Reproductive autonomy is essential for the well-being of all people. The benefits of informed decision-making in reproductive health matters are pronounced in adolescents and young adults (AYAs), here defined as people of reproductive capacity between the ages of 13-25 years.1 The United States (US) is a wealthy nation with profound disparities in access to reproductive health care and contraception, particularly among AYAs.2 Rates of unplanned adolescent pregnancies in the US are greater than most high-income countries.3 Impacts of unintended pregnancy for AYAs are far-reaching and multi-generational, disproportionately affecting Black, Latine, Native American, Native Hawaiian and Pacific Islander communities, and contributing to systemic socioeconomic disparities.3, 4, 5 Reproductive health outcomes, such as unintended pregnancy and pregnancy-related adverse outcomes are improved when AYAs play an autonomous role in contraception selection, leading to reduced morbidity and mortality, as well as improved socioeconomic conditions.1,6,7 Additionally, many AYAs require or desire hormone therapy for suppression and regulation of menses, and must navigate contraception decision-making from a young age.
There are many available effective contraception methods in the United States. All are prescribed except for norgestrel (OPill ®), which is a newly released over-the-counter oral contraception method. These treatments also provide many non-contraception benefits such as treatment of dysmenorrhea and heavy menstrual bleeding, as well as the lifestyle satisfaction conferred by menstrual regulation. Guidelines described by the American College of Obstetrics and Gynecology (ACOG), and supported by the American Academy of Pediatrics (AAP), recommend discussing sexual and reproductive health (SRH) topics including contraception by 13-15 years of age.8,9 Additionally, ACOG guidelines emphasize the necessity of patient-centered contraception counseling, in which a patient's needs and goals are ascertained without provider coercion or bias.10 Defending reproductive autonomy for all people through this model supports the tenets of reproductive justice.11 Due to the limited amount of confidential face time with clinicians and reduced access to reproductive health care for many AYAs, there is a need for teen-friendly SRH educational resources both in and outside of the clinic.2
Given the near ubiquity of internet access among AYAs, as well as its inherent privacy and affordability in most cases, the internet is an effective means to reach and educate AYAs.

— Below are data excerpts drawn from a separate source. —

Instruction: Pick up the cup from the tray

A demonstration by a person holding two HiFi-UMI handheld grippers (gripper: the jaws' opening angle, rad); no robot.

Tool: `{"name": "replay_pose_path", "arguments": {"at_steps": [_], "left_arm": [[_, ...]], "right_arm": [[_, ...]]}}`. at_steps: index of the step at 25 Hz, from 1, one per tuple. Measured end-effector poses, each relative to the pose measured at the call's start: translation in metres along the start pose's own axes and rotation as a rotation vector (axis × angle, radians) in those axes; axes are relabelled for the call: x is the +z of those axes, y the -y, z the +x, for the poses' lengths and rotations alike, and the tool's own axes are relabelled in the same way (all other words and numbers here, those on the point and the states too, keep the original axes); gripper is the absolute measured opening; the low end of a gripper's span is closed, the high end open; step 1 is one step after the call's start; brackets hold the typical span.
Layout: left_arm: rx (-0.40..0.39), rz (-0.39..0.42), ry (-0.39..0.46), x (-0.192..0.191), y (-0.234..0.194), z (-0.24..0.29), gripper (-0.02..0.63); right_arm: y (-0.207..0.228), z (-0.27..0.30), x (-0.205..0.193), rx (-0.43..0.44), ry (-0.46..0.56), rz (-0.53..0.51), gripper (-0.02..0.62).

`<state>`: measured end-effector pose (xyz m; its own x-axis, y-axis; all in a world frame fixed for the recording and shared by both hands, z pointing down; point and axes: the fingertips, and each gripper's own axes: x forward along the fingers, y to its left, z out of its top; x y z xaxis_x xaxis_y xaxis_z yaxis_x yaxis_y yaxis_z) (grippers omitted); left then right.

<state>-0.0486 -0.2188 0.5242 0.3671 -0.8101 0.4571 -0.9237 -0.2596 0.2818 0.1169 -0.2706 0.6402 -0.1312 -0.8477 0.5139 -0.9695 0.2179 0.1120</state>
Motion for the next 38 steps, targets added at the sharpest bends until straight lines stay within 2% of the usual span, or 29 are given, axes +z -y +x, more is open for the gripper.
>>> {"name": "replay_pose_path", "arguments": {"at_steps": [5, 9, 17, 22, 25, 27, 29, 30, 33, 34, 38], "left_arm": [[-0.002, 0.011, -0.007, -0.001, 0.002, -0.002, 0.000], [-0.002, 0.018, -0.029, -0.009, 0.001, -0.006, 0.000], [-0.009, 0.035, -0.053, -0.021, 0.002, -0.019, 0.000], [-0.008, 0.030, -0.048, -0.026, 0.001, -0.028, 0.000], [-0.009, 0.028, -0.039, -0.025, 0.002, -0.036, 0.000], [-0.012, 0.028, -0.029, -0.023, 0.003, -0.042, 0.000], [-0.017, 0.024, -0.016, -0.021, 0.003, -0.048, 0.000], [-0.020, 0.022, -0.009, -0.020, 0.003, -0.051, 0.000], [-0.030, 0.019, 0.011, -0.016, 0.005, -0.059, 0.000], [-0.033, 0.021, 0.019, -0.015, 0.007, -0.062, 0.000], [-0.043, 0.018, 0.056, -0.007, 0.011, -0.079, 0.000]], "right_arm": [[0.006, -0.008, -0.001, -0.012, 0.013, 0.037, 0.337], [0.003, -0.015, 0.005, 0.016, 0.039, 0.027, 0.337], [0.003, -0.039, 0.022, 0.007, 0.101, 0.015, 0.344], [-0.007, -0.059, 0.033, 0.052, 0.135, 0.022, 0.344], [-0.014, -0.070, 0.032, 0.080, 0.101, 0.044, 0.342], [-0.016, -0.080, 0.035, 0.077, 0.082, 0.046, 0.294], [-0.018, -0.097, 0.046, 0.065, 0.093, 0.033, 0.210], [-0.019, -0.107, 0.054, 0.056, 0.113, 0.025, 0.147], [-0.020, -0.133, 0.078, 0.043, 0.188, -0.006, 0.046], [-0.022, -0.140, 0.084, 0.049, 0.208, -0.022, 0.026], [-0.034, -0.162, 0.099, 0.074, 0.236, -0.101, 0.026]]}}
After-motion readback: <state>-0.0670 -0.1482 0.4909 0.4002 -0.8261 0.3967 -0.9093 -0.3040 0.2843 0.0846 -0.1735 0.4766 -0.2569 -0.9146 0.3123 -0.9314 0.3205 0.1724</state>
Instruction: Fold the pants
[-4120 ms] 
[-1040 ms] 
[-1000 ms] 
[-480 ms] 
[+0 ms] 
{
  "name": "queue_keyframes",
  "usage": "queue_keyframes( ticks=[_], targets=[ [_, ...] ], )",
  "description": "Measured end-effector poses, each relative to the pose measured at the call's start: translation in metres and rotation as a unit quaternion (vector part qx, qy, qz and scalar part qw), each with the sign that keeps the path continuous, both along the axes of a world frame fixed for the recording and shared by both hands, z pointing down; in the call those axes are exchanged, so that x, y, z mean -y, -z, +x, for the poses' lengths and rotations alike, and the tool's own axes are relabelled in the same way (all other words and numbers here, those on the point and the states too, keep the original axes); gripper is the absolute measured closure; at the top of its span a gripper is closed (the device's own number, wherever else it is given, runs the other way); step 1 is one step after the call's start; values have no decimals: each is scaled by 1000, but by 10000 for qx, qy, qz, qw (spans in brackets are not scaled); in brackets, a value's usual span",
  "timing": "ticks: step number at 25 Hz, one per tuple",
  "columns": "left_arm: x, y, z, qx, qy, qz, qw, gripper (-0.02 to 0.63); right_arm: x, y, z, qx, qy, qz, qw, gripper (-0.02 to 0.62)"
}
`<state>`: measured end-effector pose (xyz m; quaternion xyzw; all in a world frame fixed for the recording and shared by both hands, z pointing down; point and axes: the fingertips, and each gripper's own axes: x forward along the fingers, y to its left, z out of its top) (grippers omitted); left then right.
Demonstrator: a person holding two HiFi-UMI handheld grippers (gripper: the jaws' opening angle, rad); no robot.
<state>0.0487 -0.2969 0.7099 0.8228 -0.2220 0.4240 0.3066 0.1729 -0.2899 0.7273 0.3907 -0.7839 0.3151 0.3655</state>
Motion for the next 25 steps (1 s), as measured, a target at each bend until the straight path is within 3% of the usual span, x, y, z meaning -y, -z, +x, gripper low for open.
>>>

An estimated 95% of AYAs own a smartphone and 45% self-report “almost constant” internet use.12 Internet SRH resources such as “Bedsider,” “Planned Parenthood” and “Young Women's Health” have been shown to improve contraception literacy and decision-making, as well as rates of clinical follow-up for reproductive health care.13, 14, 15 Contraception resources containing decision support tools enable efficient, patient-centered counseling, and may complement neurocognitive developmental considerations for AYAs.16 Some SRH resources have successfully used interactive components to improve AYA engagement with their content.17,18 Tailoring contraception information to patient preferences increased the likelihood that patients would choose and adhere to effective contraception methods.19
Even among medically-accurate and professionally-produced websites, there are potential pitfalls for AYAs. Most online SRH resources, including those designed for young people, are written above a ninth grade reading level.20 Limited health literacy may direct young people to seek online sources that they perceive to be AYA-friendly, which may lead to consumption of unreliable, incomplete or misleading information.18,21 Among existing online contraception decision-making tools, there is limited educational context provided for each contraception method, and these tools align with user preferences with relatively low fidelity, approximately 40%.22
Interactive, educational reproductive health websites may effectively support AYA contraception decision-making. To address this need, the “Teen Health” website was developed. This website contained AYA-specific resources to help young people understand health care navigation. The interactive component was achieved with a contraception education tool (CET) within the website that allowed patients to identify contraception methods likely to match their health needs, lifestyle, and preferences. The website also included an animated video walk-through of a first reproductive health visit, and information about reproductive health privacy policies for minors. This online resource was designed to engage an adolescent audience, with original illustrations, animations, and infographics for visual representations of the physiology of contraception and menstruation. This study sought to determine if the “Teen Health” website could effectively be introduced to AYAs in an outpatient clinical setting. The aims of this study were to ascertain whether interaction with the “Teen Health” website and CET empowered informed contraception decision-making among AYAs, and collect qualitative feedback from website users.